Connect with us

Health

Only a third of nursing services in England are adequately staffed

Avatar

Published

on

Only a third of nursing services in England are adequately staffed

Most nursing services in England’s healthcare system are understaffed, according to a survey of 11,000 members of the Royal College of Nursing.

Only a third of respondents said there were enough registered nurses working when asked about staffing levels during their most recent shift. the survey found.

There were major staff shortages in both community and hospital settings, with around 33% of hospital services lacking a quarter or more of the registered nurses they needed, and almost 4 in 10 community services up to 50% lacking registered nurses.

This ensures that nurses can care for potentially large numbers of patients at the same time. The RCN said “chronic” staff shortages meant nurses were “often” caring for between 10 and 15 patients at a time.

In emergency rooms, some nurses told the trade association they were caring for more than 51 patients at a time. In outpatient settings, these types of caseloads were ‘consistently’ reported.

Overworked staff in overcrowded environments do not have as much time to spend on individual patients, leading to patient safety concerns.

About 80% of members surveyed told the RCN there were not enough nurses to care for patients safely.

“Nurses are made responsible for dozens at a time, often with complex needs. It is dangerous for patients and demoralizing for nursing staff,” Nicola Ranger, acting general secretary and CEO of RCN, said in a statement. “When patients do not have access to safe care in the community, conditions deteriorate and they end up in hospitals where workforce shortages are just as severe.”

With the UK just two days away from a general election, she called on future leaders to spend more on the nursing workforce and ‘enshrine’ the nurse-patient relationship into law.

England’s public health system has ‘safer workforce’ target levels to ensure shifts are adequately staffed. But these are not legally binding, unlike in neighboring Scotland And Walesboth of which give healthcare providers and commissioners a legal responsibility to ensure safe staff.
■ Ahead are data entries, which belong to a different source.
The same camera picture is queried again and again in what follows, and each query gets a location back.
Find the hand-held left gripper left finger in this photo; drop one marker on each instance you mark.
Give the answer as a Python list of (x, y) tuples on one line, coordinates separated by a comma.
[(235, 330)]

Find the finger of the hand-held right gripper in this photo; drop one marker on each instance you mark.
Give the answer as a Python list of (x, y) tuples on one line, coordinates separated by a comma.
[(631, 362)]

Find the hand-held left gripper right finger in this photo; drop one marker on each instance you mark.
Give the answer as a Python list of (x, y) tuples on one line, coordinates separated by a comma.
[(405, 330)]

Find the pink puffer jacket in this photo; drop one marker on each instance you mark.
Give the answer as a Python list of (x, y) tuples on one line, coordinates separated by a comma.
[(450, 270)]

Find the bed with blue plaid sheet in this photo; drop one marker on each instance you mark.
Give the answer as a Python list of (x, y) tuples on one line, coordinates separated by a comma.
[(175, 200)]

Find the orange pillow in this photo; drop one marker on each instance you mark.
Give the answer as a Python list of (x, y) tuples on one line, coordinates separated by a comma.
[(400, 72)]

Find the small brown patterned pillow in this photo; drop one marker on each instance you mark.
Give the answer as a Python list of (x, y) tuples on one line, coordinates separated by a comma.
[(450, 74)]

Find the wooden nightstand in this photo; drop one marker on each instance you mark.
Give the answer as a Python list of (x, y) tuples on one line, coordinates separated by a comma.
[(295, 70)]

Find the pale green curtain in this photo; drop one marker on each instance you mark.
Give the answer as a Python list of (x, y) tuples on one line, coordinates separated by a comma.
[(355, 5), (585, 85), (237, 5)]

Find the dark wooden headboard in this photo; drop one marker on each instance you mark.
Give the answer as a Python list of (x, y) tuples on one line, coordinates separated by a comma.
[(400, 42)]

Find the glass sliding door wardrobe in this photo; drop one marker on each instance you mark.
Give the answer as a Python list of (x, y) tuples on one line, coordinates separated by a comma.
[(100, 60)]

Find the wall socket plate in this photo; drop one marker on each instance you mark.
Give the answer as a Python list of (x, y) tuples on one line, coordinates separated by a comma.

Healthcare is a devolved affair in Great Britain, meaning that England, Wales, Scotland and Northern Ireland have different principals, policies and laws.

“We urgently need urgent investment in the nursing workforce, but also for the safety-critical ratio between nurses and patients to be enshrined in law,” Ranger said. “In this way we improve care and prevent patients from being harmed.”

A spokesperson for National Health Service England, which commissions the country’s public health service, told me the agency “has had secure staff guidance in place for several years, so trusts can ensure all patients are treated safely and with adequate care.”

They added: “The NHS continues to invest in our nursing workforce and the latest statistics show there are record numbers of nurses working in healthcare.”

In March this year, there were around 392,900 nurses working in the English healthcare system. About 229,900 of them work in adult and general nursing.

a long-term personnel plan published last summer “aims to increase the number of nurses in training by 80% by 2031/32,” the spokesperson told me. This would mean that the training places would have to be increased to more than 53,500.

There has been a short staffing period a critical issue in the country’s public health services for years. It is a major cause of ongoing healthcare strikes. And it’s a problem that will likely increase as the population grows older and sicker.

Although RCN members voted to end the months-long strikes last spring, other healthcare workers continue to walk out. Junior physicians — roughly equivalent to interns, residents and fellows in the U.S. — wrapped up a five-day hospital strike on Tuesday. It was the eleventh strike by junior doctors since members of the British Medical Association voted to launch industrial action in February 2023.